§ **Problem**
Look through the lines below and copy each one that includes "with".

§ **Dataset extract**
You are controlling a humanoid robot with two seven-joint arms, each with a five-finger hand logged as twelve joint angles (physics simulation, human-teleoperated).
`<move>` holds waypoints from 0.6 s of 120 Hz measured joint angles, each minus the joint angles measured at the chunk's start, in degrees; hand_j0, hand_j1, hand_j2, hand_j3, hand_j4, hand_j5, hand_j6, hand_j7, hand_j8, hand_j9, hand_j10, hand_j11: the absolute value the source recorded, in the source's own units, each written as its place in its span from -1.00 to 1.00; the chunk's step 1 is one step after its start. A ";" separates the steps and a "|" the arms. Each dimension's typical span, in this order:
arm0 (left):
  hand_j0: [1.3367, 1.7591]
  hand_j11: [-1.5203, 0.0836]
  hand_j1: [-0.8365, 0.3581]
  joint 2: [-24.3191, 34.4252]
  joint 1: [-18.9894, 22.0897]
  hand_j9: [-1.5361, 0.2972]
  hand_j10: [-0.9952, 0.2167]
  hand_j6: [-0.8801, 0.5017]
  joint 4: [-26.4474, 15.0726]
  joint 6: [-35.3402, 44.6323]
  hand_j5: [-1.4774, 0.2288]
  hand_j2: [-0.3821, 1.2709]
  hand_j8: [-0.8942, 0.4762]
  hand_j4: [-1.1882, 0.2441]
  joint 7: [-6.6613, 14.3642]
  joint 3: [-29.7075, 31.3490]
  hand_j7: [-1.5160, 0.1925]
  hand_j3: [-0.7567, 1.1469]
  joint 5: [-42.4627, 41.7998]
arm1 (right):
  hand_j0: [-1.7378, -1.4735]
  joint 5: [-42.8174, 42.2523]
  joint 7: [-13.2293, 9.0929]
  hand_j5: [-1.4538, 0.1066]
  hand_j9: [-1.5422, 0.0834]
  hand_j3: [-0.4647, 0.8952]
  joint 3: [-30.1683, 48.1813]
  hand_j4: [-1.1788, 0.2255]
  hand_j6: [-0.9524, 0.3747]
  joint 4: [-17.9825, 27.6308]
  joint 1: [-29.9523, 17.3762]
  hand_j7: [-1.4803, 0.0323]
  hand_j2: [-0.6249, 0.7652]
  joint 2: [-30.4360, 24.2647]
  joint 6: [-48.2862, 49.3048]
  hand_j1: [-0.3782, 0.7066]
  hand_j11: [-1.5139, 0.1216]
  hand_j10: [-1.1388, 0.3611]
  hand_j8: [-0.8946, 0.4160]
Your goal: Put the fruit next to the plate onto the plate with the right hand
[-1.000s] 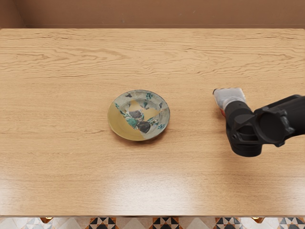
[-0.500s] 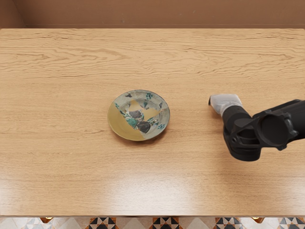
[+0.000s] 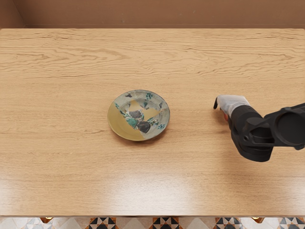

§ **Exercise output**
You are controlling a humanoid robot with two seven-joint arms, each with a five-finger hand logged as twelve joint angles (physics simulation, human-teleoperated).
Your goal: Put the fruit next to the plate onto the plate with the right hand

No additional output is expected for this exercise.